In what ways might we improve that sensitivity? I’m thinking a place to start is with a change in the medium. In a post below is a description of using Visual Explorer as a tool for finding a message inside us. We can also learn from our own images as described in Fox and Ganim’s Visual Journaling: Going Deeper than Words. Their process begins with noticing the messages from our bodies, and visualizing what those sensations might look like. I have found that as I work into the depths of their program, images and messages have appeared that were astounding. They seemed to have been imported from somewhere or someone as they just didn’t “fit” my usual lexicon. Among my mental models is one that says when I surprise myself, it’s time to pay attention and learn something.
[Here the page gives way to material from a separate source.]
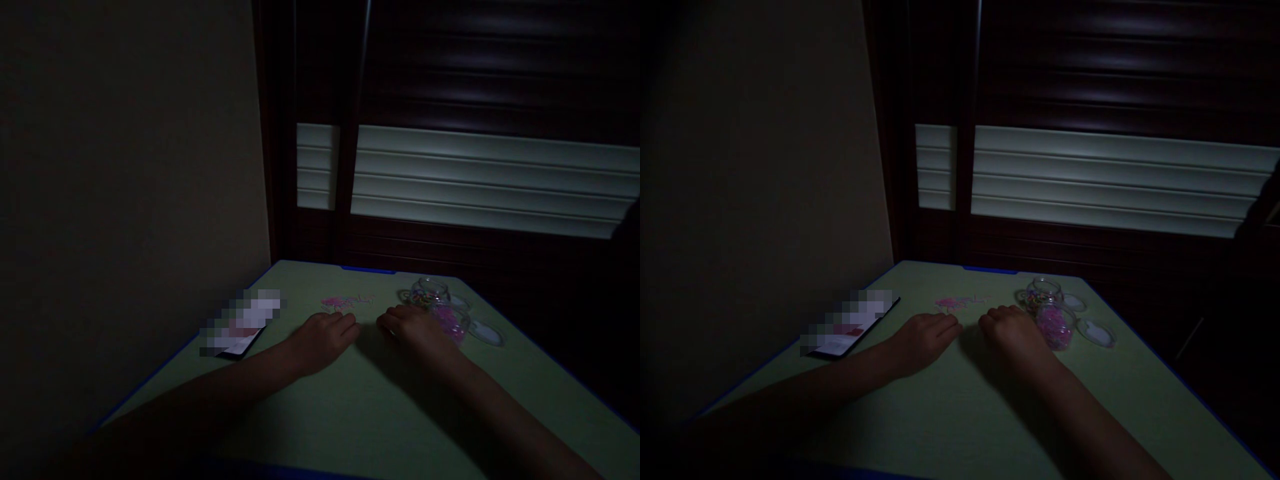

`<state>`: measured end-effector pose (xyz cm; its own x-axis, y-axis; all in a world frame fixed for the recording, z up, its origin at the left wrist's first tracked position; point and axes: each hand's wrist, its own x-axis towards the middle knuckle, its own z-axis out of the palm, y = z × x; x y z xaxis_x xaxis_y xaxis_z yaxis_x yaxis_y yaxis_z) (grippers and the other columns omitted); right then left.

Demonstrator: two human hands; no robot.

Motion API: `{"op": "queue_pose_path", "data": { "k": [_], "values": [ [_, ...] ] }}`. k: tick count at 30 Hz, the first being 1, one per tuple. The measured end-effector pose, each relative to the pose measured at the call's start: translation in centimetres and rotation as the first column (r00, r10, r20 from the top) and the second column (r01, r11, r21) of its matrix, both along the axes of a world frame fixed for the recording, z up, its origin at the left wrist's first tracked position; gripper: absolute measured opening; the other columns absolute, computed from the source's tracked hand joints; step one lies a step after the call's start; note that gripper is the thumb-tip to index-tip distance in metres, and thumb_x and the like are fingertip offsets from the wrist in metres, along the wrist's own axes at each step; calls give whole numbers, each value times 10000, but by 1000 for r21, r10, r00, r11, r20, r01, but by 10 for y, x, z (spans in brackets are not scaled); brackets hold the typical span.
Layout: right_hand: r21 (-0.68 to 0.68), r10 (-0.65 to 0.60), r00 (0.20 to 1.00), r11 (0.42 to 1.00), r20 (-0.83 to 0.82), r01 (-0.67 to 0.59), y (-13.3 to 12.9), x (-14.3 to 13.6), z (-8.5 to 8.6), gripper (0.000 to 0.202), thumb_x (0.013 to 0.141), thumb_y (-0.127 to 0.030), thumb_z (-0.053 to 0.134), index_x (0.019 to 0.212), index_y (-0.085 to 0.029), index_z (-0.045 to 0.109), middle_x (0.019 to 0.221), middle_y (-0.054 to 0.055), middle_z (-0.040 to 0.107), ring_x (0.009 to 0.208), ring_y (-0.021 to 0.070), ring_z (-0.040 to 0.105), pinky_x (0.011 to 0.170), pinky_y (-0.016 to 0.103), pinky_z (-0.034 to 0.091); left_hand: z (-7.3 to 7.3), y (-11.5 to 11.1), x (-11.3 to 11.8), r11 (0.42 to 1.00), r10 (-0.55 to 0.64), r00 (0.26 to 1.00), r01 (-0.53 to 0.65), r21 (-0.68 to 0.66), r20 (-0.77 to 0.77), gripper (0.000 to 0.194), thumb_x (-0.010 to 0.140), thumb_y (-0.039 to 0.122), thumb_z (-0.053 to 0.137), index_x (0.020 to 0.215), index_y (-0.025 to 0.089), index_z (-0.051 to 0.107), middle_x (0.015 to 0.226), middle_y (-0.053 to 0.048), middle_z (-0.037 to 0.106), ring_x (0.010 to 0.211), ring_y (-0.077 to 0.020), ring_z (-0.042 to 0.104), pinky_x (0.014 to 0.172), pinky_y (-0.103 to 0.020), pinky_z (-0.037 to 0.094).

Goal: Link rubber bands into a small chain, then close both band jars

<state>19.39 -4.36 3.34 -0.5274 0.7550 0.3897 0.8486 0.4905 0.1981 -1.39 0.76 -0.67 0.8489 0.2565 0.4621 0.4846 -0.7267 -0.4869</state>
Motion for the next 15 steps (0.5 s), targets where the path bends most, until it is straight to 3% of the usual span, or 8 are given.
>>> {"op": "queue_pose_path", "data": {
  "k": [5, 15],
  "values": [
    [49, -77, 993, 996, 91, 73, 1, 7, 6, 164, 853, -146, 468, 761, -166, 602, 753, 46, 623, 681, 148, 547, 645, 272, 324, 0, 0, 0, 1000, -1, 1000, 0, -10, -3, 104, 876, 136, 420, 939, 171, 495, 836, -15, 539, 691, -143, 532, 565, -270, 417],
    [-15, -189, 964, 981, 184, 195, -9, 14, 23, 191, 810, -65, 460, 797, -164, 623, 826, 81, 648, 767, 194, 595, 664, 296, 374, -1, 2, -1, 1000, 14, 1000, -14, -6, -14, 119, 875, 124, 414, 949, 160, 499, 839, -24, 555, 705, -149, 543, 573, -269, 425]
  ]
}}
Such visual work can go even deeper if we use Tsultrim Allione’s Feeding Your Demons. As in Visual Journaling one begins by noticing an internal sensation, and then visualizing it. The next step is to then personalize the image by looking for its living features like eyes, ears, hands a mouth; at that point one of your Demons has appeared. A conversation follows that leads you to offering the Demon what it tells you it needs, and then seeing it transform. Under certain circumstances, an Ally can emerge at the end of this exchange.
Among the reasons I was drawn to the book was a conversation I had with Diana Whitney. I had tossed out that old line about how people resist change, and she issued a pointed rejoinder: “People don’t resist change. They resist any situation in which they’re not getting something they need.” Might we work with our Mental Models as with our Demons: by giving them what they need and allowing the transformation to unfold?